According to Prema Desai, consultant auditor for pharma plants, the norms serve as guidance for Industry and FDA staff. Once implemented, this will be a good guidance for all the industries involved in manufacturing any of the combination products described in the guidance. This guidance explains the final rule on cGMP requirements for combination products for a product composed of any combination of a drug, device, or biological product.
“Though cGMP regulations are in place to establish requirements for drugs, devices, biological products, and human cells, tissues, and cellular and tissue-based products (HCT/Ps), there are no regulations to clarify and explain the application of these requirements to combination products. Now the guidance provides such clarification and specifies how compliance with applicable cGMP requirements may be demonstrated by combination product manufacturers,” she added.
EU GMP enforces revision of rules on premises, equipment & production
The European Union good manufacturing practices (EU GMP) guide which is being made effective from this month focuses on quality risk management and insists use of dedicated manufacturing units for specific products to avoid contamination.
In its revised Chapters 3 and 5 related to premises, equipment & production compels the pharma industry to move to high quality level to stall non-conformity standards.
The new EU GMP guide is in sync with the latest developments where implementation of effective quality management system and operational excellence are mandated, noted pharma industry experts.

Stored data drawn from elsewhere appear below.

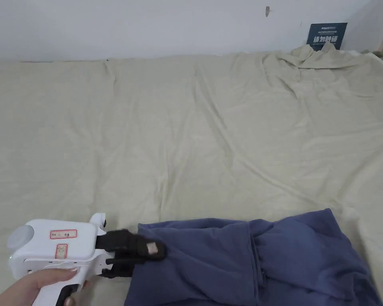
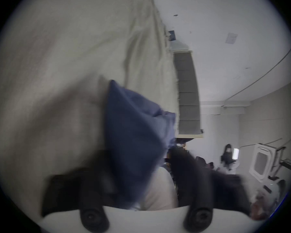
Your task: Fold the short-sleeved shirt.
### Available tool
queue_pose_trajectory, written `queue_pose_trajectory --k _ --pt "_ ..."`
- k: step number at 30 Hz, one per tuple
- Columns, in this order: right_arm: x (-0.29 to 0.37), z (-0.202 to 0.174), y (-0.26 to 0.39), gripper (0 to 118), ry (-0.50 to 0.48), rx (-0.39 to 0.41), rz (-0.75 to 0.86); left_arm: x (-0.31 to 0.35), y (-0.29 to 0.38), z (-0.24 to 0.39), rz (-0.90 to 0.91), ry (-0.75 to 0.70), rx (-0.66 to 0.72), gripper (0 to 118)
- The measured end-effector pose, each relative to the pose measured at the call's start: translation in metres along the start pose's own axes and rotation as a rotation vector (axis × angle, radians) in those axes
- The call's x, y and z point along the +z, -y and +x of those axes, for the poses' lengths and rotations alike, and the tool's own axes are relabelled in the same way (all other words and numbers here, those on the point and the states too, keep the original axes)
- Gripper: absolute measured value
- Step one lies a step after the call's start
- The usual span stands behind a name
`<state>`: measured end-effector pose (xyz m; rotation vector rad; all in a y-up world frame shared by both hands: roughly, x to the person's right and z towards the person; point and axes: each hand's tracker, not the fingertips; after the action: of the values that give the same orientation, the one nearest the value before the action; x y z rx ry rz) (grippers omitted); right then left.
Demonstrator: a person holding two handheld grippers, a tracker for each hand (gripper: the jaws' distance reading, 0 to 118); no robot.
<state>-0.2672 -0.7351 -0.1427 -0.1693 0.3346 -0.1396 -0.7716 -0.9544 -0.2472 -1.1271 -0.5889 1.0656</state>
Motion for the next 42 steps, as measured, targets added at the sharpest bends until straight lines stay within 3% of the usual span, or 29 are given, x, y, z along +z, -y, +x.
queue_pose_trajectory --k 1,4,7,14,17,20,26,29,35,40,42 --pt "0.0 0.002 0.001 2 0.006 -0.003 0.001 -0.003 0.003 -0.001 -0.002 -0.07 -0.019 15" --pt "0.001 0.013 0.005 2 0.021 -0.022 -0.01 0.0 0.0 -0.009 0.022 -0.012 0.027 15" --pt "0.001 0.021 0.006 2 0.021 -0.052 -0.03 0.003 -0.002 0.009 0.033 -0.134 -0.095 14" --pt "0.007 0.033 0.009 2 0.023 -0.081 -0.039 0.044 -0.013 0.068 0.062 -0.444 -0.197 14" --pt "0.012 0.043 0.016 2 0.045 -0.06 -0.021 0.07 -0.009 0.101 0.128 -0.674 -0.281 14" --pt "0.017 0.048 0.018 2 0.037 -0.092 -0.02 0.085 0.0 0.126 0.172 -0.873 -0.282 14" --pt "0.025 0.06 0.023 2 0.017 -0.166 -0.016 0.049 0.016 0.163 0.104 -1.043 -0.367 14" --pt "0.029 0.062 0.025 2 0.0 -0.194 -0.007 0.01 0.013 0.179 0.065 -0.989 -0.423 14" --pt "0.038 0.073 0.03 2 -0.031 -0.258 -0.003 -0.096 0.023 0.207 -0.058 -0.703 -0.334 14" --pt "0.044 0.085 0.034 2 -0.033 -0.279 -0.01 -0.175 0.034 0.209 -0.134 -0.585 -0.258 13" --pt "0.047 0.091 0.036 2 -0.029 -0.286 -0.011 -0.197 0.034 0.206 -0.126 -0.615 -0.269 13"
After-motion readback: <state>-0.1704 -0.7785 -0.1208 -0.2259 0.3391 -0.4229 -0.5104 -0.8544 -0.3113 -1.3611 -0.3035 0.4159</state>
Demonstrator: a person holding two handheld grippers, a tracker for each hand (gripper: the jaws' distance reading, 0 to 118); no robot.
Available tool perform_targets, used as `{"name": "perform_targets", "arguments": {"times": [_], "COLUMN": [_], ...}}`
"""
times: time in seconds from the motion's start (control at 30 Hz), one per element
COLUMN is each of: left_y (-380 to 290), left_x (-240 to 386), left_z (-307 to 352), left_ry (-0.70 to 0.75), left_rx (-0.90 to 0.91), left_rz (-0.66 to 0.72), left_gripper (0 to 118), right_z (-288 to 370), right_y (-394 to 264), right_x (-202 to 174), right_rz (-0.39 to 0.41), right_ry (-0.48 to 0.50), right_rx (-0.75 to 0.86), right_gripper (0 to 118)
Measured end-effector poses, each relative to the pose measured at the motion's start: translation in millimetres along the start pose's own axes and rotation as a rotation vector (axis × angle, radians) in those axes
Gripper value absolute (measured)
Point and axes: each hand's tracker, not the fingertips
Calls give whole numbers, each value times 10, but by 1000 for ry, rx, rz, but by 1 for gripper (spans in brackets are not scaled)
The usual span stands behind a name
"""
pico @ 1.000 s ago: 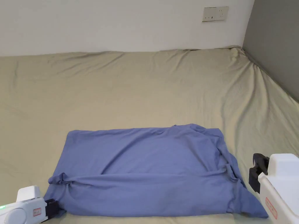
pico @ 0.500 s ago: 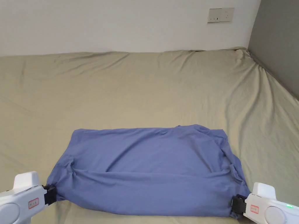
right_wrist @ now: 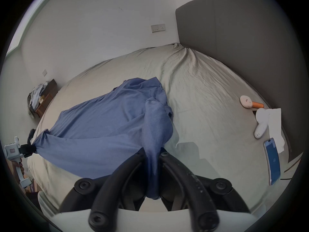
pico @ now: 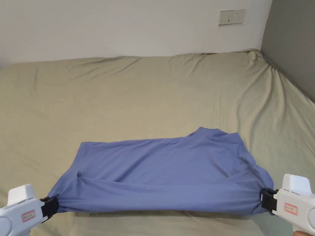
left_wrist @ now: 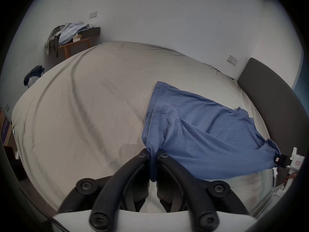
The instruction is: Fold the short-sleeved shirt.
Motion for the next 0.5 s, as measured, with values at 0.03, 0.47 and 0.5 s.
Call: {"name": "perform_targets", "arguments": {"times": [0.03, 0.47, 0.5], "left_y": [-101, -1080, -1042], "left_x": [-42, -225, -189], "left_z": [108, -93, -74], "left_ry": [-1, 153, 167], "left_rx": [-23, -217, -226], "left_rz": [15, -37, -41], "left_gripper": [6, 6, 6], "right_z": [54, -84, -12], "right_y": [-67, -1048, -1002], "right_x": [26, -2, -66], "right_rz": [2, 85, 94], "right_ry": [10, -100, -110], "right_rx": [-14, -163, -167], "right_gripper": [12, 13, 13]}}
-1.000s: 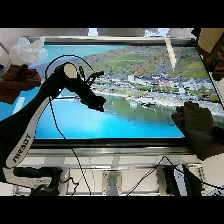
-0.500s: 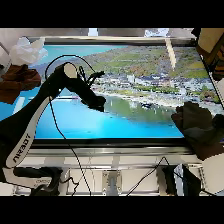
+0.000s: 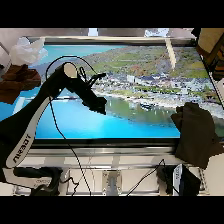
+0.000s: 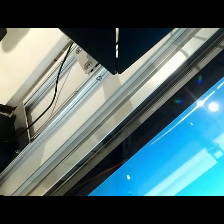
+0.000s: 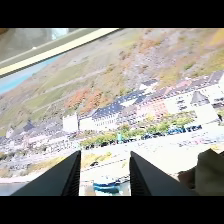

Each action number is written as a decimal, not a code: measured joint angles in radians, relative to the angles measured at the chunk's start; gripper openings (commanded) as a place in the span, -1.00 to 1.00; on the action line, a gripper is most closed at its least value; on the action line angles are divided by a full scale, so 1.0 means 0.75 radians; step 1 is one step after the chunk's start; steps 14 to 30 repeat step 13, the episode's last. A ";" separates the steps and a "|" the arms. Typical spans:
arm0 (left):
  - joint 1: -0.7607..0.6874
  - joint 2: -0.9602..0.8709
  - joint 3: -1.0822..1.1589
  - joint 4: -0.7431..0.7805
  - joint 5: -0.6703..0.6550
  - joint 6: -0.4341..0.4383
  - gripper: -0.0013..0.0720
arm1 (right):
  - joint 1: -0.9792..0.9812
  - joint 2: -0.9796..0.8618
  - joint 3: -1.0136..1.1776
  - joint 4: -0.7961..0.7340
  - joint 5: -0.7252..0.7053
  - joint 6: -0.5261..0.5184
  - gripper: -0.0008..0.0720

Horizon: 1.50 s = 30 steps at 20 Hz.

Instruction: Fold the shirts.

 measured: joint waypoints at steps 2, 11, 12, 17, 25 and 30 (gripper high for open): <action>-0.008 0.000 0.000 -0.003 0.006 0.000 -0.93 | 0.001 0.005 -0.017 0.036 0.051 -0.007 -0.13; -0.015 0.128 0.000 0.001 0.100 0.000 -0.93 | 0.208 0.011 -0.316 0.217 0.404 -0.030 -0.13; -0.015 0.174 0.000 0.004 0.131 0.000 -0.93 | 0.259 0.010 -0.352 0.226 0.420 -0.034 -0.13; -0.015 0.225 0.000 0.013 0.161 0.001 -0.94 | 0.314 0.011 -0.391 0.229 0.435 -0.038 -0.13; -0.015 0.225 0.000 0.013 0.161 0.001 -0.94 | 0.314 0.011 -0.391 0.229 0.435 -0.038 -0.13; -0.015 0.225 0.000 0.013 0.161 0.001 -0.94 | 0.314 0.011 -0.391 0.229 0.435 -0.038 -0.13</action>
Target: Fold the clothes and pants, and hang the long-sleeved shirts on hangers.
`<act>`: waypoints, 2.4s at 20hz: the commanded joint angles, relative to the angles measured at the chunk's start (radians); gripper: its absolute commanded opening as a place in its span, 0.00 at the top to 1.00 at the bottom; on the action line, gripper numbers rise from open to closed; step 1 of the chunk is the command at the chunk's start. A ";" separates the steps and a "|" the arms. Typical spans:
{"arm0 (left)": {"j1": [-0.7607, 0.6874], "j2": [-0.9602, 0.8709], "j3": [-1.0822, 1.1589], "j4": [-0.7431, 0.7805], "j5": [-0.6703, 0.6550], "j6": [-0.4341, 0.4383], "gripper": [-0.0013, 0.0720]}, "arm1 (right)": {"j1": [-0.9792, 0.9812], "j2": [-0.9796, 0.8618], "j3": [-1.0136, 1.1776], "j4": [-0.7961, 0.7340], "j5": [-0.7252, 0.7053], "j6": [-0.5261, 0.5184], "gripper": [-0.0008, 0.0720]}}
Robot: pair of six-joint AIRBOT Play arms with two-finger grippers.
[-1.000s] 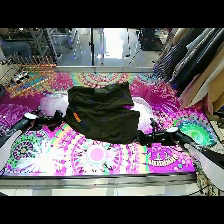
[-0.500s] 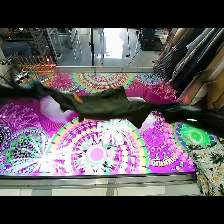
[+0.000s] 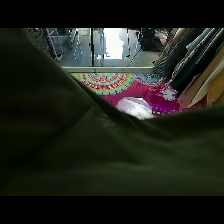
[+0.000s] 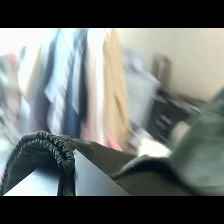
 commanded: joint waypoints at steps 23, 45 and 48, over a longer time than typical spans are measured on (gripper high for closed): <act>-0.068 -0.960 -0.383 0.365 -0.187 -0.055 0.97 | 0.123 -0.861 -0.325 0.094 0.486 0.042 0.97; 0.109 -0.892 -0.225 0.710 -0.282 -0.108 0.29 | 0.392 -0.556 -1.244 0.337 0.000 0.332 0.10; 0.115 -0.818 -0.211 0.518 -0.260 -0.062 0.29 | 0.396 -0.621 -1.284 0.507 -0.060 0.242 0.10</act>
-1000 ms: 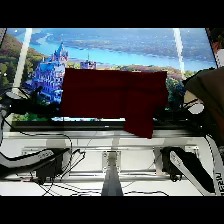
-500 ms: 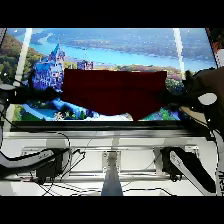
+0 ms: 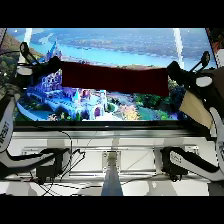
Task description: Fold the clothes and pants, and hang the long-sleeved shirts on hangers.
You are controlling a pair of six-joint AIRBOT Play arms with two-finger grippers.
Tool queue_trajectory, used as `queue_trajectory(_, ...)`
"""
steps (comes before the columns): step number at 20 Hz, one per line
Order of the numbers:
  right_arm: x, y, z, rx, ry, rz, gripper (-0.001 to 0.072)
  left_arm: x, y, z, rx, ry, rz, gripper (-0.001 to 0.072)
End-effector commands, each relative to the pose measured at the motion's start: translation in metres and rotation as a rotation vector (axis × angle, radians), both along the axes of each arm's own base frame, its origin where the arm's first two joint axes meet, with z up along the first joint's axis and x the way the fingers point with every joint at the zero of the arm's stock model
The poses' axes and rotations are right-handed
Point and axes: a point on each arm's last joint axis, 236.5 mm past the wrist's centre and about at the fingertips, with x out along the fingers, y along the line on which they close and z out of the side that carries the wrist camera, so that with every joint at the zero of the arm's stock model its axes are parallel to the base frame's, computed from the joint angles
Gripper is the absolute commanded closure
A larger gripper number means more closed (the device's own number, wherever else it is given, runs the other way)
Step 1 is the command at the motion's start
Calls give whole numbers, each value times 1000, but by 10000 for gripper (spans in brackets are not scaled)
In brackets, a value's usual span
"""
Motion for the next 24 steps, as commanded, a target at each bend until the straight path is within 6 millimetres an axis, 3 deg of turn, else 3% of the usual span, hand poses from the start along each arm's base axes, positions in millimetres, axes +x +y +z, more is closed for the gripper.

The revised Chapter 3 dealing with premises and equipment and Chapter 5 on production of the EU GMP Guide Part I for Medicinal Products for Human and Veterinary Use are now enforced and violations would be noted.
According to the regulator, the changes in Chapter 3 are actually easy to compare. The principles and the Chapters 3.1 - 3.5 and 3.7 - 3.27 are identical. Only Chapter 3.6 now mentions quality risk management for the risk control as well as requirements for the use of dedicated facilities. In addition there are indications on other paragraphs to be considered in Chapter 5 and in the Annexes 2-6. Further, a footnote also refers to the EMA Guideline on Shared Facilities.
In order to ensure that the pharma industry stays compliant to the new guidance, EU has provided an analysis where in a table format it presents a concise summary of the changes and compares the new document with that of the old.
The regulators sees that it would allow the pharma industry to quickly compare it with an existing quality management system and can be used for a GAP analysis which is a self inspection or for audits.
EU GMP Guide Part I, Chapter 5 focuses on Prevention of Cross Contamination in Production and in Chapter 5.17 it is supplemented with the inclusion of a norm on ‘Exception for the production of non-medicinal products with reference to Chapter 3. Further in the same chapter it grossly objects to the manufacture of non pharmaceuticals and has introduced ‘ Prohibition of production and storage of poisons, pesticides and herbicides.’
In Chapter 5.18, it has added regulations for genetic material, active pharmaceutical ingredients (APIs) and also omits mention of hormones and cytostatic drugs.